Lagos Faces Long Queues as Independent Marketers Shut Stations
Long queues stretched across Lagos and its surrounding areas yesterday as many independent oil marketers closed their stations due to a lack of petrol, leaving motorists and other customers stranded.
While NNPC Ltd and major oil marketers maintained relatively low prices of N580 per litre, independent marketers charged between N850 and N970 per litre, depending on location. This disparity has led to a significant increase in transport fares, with journeys from Ikorodu to Lekki now costing around N5,000, up from the previous N3,000.
Further investigation revealed that the Nigerian Midstream and Downstream Petroleum Regulatory Authority (NMDPRA) was absent from the stations, leading to consumer extortion. The NMDPRA is responsible for regulating and monitoring midstream and downstream operations, setting tariffs, and ensuring compliance with licensing terms.

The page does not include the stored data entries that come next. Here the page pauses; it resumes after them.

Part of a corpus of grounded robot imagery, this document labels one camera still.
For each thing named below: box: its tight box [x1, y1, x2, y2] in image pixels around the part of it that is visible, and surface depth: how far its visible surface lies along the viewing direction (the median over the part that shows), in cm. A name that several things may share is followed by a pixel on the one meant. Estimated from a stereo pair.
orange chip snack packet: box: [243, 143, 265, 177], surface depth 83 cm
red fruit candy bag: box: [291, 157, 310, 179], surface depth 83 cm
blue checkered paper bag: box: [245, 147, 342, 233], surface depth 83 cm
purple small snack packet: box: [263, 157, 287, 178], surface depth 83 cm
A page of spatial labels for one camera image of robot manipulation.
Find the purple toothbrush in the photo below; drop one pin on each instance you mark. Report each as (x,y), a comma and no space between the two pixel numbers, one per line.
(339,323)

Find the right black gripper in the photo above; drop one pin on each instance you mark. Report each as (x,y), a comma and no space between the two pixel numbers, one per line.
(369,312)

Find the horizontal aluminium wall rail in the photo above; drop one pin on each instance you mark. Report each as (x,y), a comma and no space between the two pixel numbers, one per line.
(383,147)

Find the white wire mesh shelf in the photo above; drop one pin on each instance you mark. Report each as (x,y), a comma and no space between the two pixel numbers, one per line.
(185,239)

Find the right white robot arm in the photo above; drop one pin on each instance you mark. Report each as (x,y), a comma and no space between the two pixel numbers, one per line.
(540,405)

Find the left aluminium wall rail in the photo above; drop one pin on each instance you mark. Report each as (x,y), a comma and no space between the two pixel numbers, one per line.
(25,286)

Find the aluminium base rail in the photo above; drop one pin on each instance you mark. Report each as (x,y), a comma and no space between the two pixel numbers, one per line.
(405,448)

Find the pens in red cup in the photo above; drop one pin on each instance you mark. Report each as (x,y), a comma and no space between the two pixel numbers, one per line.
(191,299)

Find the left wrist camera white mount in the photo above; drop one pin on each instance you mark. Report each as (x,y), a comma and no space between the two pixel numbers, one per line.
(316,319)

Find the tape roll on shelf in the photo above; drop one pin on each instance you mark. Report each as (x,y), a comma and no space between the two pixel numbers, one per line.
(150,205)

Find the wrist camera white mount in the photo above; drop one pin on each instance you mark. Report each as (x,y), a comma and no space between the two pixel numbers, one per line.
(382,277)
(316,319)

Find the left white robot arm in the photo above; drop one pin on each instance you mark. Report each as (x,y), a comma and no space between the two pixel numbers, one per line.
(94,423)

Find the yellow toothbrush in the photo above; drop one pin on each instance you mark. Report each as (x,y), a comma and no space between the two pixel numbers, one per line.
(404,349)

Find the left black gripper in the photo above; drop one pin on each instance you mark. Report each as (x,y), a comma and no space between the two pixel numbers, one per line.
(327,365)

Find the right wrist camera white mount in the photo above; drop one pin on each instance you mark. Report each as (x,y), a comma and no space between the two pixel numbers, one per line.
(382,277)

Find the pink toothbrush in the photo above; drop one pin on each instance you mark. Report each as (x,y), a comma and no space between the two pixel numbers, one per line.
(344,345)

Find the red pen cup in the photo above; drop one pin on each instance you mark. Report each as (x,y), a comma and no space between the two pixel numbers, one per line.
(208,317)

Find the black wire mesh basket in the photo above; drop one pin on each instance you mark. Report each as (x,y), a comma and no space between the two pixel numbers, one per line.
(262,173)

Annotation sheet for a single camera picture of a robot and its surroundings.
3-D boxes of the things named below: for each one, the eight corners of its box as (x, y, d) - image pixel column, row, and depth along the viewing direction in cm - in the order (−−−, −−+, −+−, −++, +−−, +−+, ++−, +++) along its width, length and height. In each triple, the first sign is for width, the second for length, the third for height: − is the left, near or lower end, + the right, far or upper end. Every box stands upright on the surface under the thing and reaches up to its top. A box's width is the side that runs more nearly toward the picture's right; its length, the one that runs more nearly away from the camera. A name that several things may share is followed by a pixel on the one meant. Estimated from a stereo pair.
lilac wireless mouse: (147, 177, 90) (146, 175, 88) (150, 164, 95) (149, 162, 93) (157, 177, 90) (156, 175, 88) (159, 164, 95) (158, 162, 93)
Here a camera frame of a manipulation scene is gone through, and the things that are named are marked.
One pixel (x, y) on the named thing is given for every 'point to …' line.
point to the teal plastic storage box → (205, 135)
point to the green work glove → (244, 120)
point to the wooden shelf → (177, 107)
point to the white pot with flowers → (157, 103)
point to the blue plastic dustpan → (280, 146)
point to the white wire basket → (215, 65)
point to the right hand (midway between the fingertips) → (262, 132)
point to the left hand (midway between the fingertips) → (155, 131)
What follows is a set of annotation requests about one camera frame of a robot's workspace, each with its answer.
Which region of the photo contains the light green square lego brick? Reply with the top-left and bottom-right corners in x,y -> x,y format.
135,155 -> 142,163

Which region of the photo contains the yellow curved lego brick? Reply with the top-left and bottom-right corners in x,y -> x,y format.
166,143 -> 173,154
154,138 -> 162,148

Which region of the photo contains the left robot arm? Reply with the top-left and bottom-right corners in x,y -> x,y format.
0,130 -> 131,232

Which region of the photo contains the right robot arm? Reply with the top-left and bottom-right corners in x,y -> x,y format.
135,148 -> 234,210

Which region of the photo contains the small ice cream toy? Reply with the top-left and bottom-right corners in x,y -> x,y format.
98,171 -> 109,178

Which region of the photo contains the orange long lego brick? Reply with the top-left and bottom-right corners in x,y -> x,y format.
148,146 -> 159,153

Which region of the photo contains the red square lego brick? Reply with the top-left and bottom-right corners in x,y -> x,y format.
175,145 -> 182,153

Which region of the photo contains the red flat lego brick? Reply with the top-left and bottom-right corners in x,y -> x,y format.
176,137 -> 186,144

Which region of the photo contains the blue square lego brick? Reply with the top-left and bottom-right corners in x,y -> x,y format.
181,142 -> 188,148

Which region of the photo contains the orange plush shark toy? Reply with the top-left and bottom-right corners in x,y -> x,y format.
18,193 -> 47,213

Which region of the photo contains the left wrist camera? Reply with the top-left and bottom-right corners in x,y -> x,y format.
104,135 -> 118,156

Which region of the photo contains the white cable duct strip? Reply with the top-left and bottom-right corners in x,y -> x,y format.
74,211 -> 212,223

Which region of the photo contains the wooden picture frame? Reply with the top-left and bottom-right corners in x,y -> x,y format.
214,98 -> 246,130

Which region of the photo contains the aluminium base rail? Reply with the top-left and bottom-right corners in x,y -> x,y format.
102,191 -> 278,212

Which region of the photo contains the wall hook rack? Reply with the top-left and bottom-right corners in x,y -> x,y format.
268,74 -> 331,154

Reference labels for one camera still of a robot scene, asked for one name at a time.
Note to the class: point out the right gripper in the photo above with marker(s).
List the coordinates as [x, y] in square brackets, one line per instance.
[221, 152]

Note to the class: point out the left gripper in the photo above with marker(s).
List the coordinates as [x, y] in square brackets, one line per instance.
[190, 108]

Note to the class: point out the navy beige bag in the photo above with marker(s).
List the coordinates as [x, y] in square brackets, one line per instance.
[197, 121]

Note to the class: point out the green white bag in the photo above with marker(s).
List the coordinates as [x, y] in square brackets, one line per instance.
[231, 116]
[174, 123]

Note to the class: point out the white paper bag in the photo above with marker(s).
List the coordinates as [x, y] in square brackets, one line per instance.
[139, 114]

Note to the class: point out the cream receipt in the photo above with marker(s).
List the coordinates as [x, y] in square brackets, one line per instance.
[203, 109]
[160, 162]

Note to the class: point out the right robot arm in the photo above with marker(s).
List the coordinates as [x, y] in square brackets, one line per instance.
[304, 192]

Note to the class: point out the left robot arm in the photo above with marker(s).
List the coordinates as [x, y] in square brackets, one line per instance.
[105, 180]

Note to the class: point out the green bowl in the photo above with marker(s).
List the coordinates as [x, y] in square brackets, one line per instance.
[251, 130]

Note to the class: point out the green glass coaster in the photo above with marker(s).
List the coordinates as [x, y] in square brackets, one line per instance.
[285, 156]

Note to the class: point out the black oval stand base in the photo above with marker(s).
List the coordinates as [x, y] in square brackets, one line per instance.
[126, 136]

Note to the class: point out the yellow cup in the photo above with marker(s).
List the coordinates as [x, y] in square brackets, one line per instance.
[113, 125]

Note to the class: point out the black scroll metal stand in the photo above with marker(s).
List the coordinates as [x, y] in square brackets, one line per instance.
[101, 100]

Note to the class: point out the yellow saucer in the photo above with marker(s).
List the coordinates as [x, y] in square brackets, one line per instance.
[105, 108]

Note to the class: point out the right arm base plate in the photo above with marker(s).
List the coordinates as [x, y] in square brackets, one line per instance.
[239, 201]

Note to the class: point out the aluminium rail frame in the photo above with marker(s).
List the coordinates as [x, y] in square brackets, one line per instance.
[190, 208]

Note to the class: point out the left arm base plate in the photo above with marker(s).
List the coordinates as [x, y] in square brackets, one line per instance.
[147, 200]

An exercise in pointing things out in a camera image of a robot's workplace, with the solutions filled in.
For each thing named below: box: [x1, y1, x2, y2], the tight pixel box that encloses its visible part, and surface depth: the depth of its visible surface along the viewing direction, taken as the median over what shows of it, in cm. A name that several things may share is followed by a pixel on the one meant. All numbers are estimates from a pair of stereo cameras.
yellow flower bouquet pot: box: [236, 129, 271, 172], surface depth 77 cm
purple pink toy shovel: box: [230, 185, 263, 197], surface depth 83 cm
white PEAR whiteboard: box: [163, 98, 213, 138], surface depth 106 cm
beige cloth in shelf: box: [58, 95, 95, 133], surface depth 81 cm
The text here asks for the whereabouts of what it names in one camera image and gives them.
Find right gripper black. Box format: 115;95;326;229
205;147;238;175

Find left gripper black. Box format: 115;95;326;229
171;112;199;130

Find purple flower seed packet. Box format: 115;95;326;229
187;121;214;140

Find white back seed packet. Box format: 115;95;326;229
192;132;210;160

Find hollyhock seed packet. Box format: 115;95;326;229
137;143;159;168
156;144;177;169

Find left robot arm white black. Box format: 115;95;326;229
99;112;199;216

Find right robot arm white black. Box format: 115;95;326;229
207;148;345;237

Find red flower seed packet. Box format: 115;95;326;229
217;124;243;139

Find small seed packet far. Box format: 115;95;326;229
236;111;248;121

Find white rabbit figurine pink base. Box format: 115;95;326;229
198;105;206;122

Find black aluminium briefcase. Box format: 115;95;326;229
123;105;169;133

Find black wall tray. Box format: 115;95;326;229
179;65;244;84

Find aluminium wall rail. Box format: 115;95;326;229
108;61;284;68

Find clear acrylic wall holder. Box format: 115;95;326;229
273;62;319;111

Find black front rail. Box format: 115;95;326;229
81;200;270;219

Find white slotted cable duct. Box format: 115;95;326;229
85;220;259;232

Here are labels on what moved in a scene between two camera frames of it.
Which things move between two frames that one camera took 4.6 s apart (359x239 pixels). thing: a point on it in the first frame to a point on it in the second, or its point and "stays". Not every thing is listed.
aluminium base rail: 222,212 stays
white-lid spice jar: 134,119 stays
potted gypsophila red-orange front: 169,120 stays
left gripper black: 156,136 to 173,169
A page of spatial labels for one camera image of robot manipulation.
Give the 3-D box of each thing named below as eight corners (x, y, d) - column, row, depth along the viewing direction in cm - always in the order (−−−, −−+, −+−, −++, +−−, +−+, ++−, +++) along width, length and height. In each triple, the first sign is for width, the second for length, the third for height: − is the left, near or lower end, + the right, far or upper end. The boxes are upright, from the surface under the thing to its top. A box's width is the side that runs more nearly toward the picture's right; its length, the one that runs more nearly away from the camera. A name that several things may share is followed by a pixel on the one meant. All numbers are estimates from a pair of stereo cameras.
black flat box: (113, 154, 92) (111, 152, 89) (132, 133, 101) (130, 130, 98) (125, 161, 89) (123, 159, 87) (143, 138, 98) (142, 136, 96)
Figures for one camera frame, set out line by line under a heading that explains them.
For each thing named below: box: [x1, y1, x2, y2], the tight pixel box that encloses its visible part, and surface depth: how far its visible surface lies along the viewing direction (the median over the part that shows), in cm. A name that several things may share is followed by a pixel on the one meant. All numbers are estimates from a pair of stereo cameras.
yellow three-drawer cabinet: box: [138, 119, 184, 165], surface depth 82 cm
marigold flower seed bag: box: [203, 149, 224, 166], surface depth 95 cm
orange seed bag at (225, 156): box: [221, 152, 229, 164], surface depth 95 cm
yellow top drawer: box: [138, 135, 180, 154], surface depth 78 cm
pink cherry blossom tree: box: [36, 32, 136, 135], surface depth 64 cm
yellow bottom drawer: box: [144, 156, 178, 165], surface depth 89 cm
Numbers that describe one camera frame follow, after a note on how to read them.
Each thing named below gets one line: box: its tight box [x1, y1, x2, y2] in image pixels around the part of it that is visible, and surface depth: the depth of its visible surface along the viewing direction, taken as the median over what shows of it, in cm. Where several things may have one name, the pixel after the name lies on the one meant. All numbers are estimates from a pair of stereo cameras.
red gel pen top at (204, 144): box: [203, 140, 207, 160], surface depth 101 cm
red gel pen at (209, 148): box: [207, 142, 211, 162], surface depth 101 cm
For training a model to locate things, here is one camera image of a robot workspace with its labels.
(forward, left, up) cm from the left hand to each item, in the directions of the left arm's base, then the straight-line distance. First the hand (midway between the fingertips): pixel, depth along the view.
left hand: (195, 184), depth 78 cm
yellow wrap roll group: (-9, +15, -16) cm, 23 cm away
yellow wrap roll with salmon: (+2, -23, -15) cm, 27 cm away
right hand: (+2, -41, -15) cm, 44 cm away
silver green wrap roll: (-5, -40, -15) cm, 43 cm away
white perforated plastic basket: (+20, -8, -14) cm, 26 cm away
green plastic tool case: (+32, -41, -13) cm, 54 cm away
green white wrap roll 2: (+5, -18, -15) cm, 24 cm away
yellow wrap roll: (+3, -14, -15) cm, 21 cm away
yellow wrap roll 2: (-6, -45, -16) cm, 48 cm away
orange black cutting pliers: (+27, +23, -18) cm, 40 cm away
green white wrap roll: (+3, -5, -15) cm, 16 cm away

In response to the crisis, NNPC’s Vice President (Downstream), Dapo Segun, blamed the shortage on recent rains, lightning, and thunderstorms, which have disrupted fuel transport and exacerbated the problem due to poor road conditions. He apologized for the inconvenience, stating that these challenges are largely beyond their control.
Meanwhile, Engr. Festus Osifo, President of the Petroleum and Natural Gas Senior Staff Association of Nigeria (PENGASSAN) and the Trade Union Congress (TUC), attributed the country’s economic difficulties to government policies, particularly the devaluation of the naira. Speaking at the PENGASSAN Energy and Labour Summit in Abuja, Osifo highlighted that Nigeria’s failure to meet its energy needs and guarantee availability puts it at risk of becoming a failed state.
Osifo criticized recent government policies, including the floating of the naira, which has led to a dramatic increase in the cost of petroleum products and other imported goods. He emphasized the need for effective policy changes to alleviate the hardships faced by Nigerians and drive economic growth.